The Business Impact of Big Data
Many business executives want more information than ever, even though they're already drowning in it.
Tuesday, I suggested organizations consider two questions about Big Data:
- What use is Big Data to me?
- Assuming it's worth pursuing, how do I go about doing that?
I discussed the first one, which is, alas, not as cut and dried as you would hope, particularly if you're going to have to build a business case for it. It seems companies either have a Big Data problem or they don't-and if you do, then you'll pursue it.
Then the question becomes how you go about that, particularly if you're not a super-large company with tons of resources? After all, Hadoop is supposed to make Big Data cheaper, but "cheaper" doesn't necessarily translate into "affordable." For instance, Hadoop is open source and can use servers you may have on hand-but good luck finding an unemployed Hadoop expert or R programmers - as IT Business Edge's Susan Hall shares, there's a shortage of Hadoop or NoSQLexperts.
Vendors are well aware of this problem, and it's a hole they'd very much like to plug. That's why they're talking more about "the democratizing of Big Data." What amuses me about that term is it was also used when Hadoop hit the mainstream press to mean that Hadoop would make Big Data storage and processing available to more companies. Now, vendors are using the term to mean making Hadoop itself more accessible to companies of all sizes.
I've been watching this emerging space and talking with vendors, and thus far, I'd categorize them as:
- Solutions built on Hadoop, designed to make it more user-friendly. Into this group, I'd place IBM's Big Insight. Syncsort's proposed Hadoop edition would arguably fit into this category, as well as the next category, because it's designed to make Hadoop easier, but would require a plugin modification of the existing framework.
- Solutions that extend their existing product into Hadoop - these are not built on Hadoop, but rather function as a sort of "Hadoop add-on." Informatica is a good example of this type of solution, because it allows companies to use Informatica's user interface to read and write to Hadoop stores, as well as apply many of Informatica's core capabilities to Hadoop. "... you've taken the hundred-thousand-plus Informatica developers in the world and effectively turned them into Hadoop programmers ..." explained Informatica's CTO in a remark that also sums up the difference in this approach. I would also consider Pentaho along these lines, since it includes native support for handling Hadoop data integration and movement with its ETL tool (more on that in a future interview). By far, this seems to be the most common type of Big Data option.

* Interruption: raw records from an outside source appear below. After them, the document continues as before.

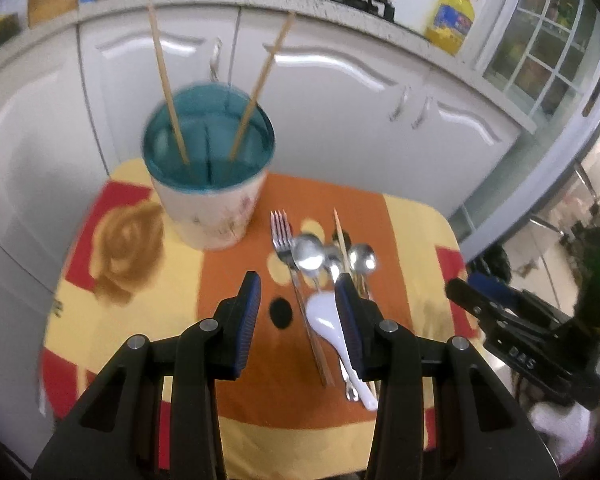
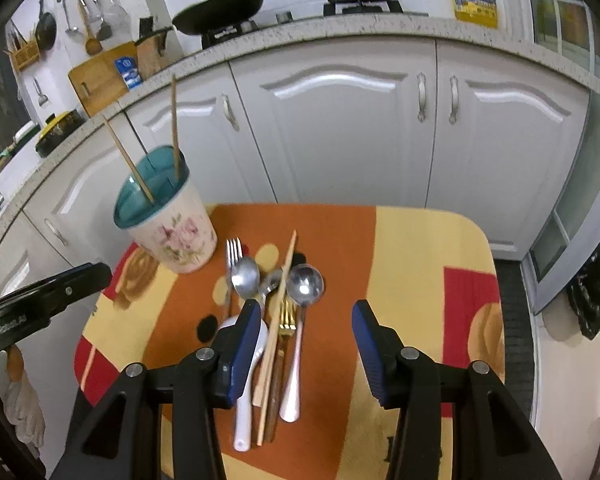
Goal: Organize utensils
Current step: 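Grasp the white ceramic spoon by its handle with the left gripper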
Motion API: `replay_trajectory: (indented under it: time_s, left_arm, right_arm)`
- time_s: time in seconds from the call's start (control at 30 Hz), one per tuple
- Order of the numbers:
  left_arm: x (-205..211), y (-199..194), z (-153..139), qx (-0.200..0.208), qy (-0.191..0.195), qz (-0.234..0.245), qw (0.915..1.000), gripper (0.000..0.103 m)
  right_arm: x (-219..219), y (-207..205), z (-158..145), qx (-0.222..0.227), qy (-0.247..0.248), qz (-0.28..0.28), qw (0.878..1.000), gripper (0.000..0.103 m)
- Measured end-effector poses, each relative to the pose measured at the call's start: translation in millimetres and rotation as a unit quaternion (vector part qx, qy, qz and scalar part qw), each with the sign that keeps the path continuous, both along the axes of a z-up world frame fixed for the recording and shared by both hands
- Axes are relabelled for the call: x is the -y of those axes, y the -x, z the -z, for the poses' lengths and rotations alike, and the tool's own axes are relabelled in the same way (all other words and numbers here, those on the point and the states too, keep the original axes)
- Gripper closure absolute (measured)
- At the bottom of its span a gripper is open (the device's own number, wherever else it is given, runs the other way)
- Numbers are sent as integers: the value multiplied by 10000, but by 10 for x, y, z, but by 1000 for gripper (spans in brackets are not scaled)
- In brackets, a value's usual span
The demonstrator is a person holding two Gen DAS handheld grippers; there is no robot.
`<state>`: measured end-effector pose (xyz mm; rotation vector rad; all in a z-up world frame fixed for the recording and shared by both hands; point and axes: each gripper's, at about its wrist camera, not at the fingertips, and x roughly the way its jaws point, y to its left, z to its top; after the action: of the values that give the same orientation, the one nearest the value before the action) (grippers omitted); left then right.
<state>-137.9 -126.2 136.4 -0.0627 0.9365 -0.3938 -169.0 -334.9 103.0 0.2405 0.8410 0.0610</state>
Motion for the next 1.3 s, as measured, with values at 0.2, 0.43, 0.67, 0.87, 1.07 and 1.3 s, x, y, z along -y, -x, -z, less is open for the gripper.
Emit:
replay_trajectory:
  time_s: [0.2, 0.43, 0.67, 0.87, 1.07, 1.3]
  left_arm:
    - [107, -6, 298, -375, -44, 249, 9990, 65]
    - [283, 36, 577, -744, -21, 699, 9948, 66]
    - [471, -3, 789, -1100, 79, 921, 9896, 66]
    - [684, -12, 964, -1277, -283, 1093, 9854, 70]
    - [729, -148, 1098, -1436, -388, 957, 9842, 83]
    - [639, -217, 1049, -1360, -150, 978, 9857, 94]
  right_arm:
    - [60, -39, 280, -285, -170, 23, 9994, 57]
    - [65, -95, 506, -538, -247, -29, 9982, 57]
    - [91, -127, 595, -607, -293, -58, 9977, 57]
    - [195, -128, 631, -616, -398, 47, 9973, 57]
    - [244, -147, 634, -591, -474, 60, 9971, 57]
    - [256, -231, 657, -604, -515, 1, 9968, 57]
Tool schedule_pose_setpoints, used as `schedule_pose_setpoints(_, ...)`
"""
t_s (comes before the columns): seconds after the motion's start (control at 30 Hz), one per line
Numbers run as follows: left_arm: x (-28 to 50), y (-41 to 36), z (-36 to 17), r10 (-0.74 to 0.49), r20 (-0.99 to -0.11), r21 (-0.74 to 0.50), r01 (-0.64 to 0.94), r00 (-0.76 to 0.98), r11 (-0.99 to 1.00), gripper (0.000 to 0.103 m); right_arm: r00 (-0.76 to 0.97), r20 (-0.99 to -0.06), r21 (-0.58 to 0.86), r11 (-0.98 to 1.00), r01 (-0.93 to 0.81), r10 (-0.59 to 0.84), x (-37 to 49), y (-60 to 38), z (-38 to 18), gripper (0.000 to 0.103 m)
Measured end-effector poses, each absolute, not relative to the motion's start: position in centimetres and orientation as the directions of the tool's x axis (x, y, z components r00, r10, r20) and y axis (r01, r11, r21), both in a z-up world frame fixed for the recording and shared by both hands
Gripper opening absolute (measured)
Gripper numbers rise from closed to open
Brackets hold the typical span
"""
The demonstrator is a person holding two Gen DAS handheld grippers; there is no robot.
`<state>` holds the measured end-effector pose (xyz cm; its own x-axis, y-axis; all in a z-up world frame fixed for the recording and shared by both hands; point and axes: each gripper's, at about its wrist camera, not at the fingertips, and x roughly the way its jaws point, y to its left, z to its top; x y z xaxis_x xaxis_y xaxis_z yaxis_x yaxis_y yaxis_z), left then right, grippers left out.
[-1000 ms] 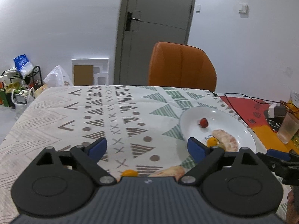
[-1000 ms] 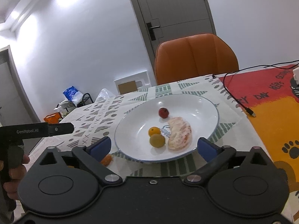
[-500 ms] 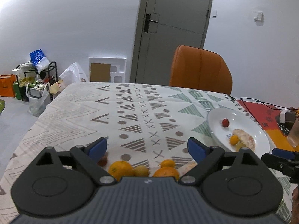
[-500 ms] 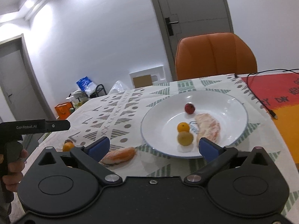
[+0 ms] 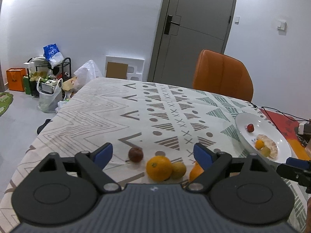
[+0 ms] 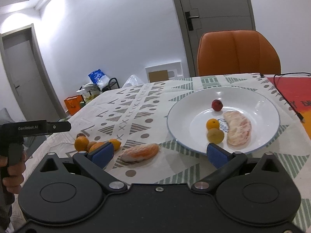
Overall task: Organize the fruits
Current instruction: 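Move both open tools back toward the remaining fruit pile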
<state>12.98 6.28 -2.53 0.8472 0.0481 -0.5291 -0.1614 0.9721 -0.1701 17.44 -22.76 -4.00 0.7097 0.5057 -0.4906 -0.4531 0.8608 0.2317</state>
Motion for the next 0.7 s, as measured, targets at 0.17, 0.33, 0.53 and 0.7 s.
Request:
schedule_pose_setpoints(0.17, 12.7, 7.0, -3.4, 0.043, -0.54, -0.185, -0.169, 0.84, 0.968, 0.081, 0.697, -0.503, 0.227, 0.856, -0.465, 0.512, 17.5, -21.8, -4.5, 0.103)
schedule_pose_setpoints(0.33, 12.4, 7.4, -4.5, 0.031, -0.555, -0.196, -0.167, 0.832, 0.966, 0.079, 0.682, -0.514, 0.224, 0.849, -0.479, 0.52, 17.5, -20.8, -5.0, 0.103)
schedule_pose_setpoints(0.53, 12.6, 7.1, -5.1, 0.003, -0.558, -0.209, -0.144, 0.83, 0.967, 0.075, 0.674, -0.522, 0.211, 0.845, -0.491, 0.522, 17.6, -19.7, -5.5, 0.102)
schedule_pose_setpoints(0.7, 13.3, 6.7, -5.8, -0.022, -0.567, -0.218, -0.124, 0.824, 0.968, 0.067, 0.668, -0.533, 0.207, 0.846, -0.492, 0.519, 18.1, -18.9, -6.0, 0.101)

- Solutions that handle large amounts of data, usually using virtualization or data federation, but are not focused on Hadoop or NoSQL. I added this category after interviewing Stone Bond last week. Stone Bond has been around since 2002 and says its solution could handle Big Data before all the hoopla about Big Data. "According to Forrester Research Inc., proprietary data management software vendors will increasingly add 'big data' processing capabilities to their portfolios in the near future, something that Stone Bond has been doing quietly for years," the company says in its press release on Enterprise Enabler Virtuoso, a data integration tool with a focus on Big Data support. "While 'big data' might be the hot topic of the moment and in turn is the recipient of billions of investor dollars, Stone Bond is the only company delivering on the real industry pain point of time-to-value and has evolved their integration technology to further prove that." Watch for my interview with Stone Bond, which will run in September.
Regardless of how they approach Big Data, the goal is the same: To make it more widely available to the average organization.
And it seems to be working. As a recent GigaOM article pointed out, a really cool film forecasting tool developed by the University of Southern California's Annenberg Innovation Lab pulled in tweets and analyzed them to predict which films would likely be hits. You'd think it would be a huge technical challenge, but no. "... it really came down to one communications masters student who learned Big Sheets in a day, then pulled in the tweets and analyzed them." Big Sheets, by the way, is an application that's part of IBM's Big Insights.
IBM isn't the only one offering such impressive solutions, GigaOM adds, writing:
What this shows is that with the rise of big data, we're also seeing the emergence of really powerful but simple tools that can democratize data analytics and business intelligence. Big data won't necessarily be handled by just data scientists; it can be wielded by non-technical people. That's a powerful idea, because it suggests a world in which we can all be data jockeys.
There are other forces at play to make Big Data more widely available, too. Frank Moss writes that "affordable cloud computing storage, open source software for processing large volumes of data, and Big Data sets being made available in the public domain" are helping "democratizing Big Data."
Thanks to these types of efforts and trends, Big Data - or even very large sets of small data - may be more within reach than you might think.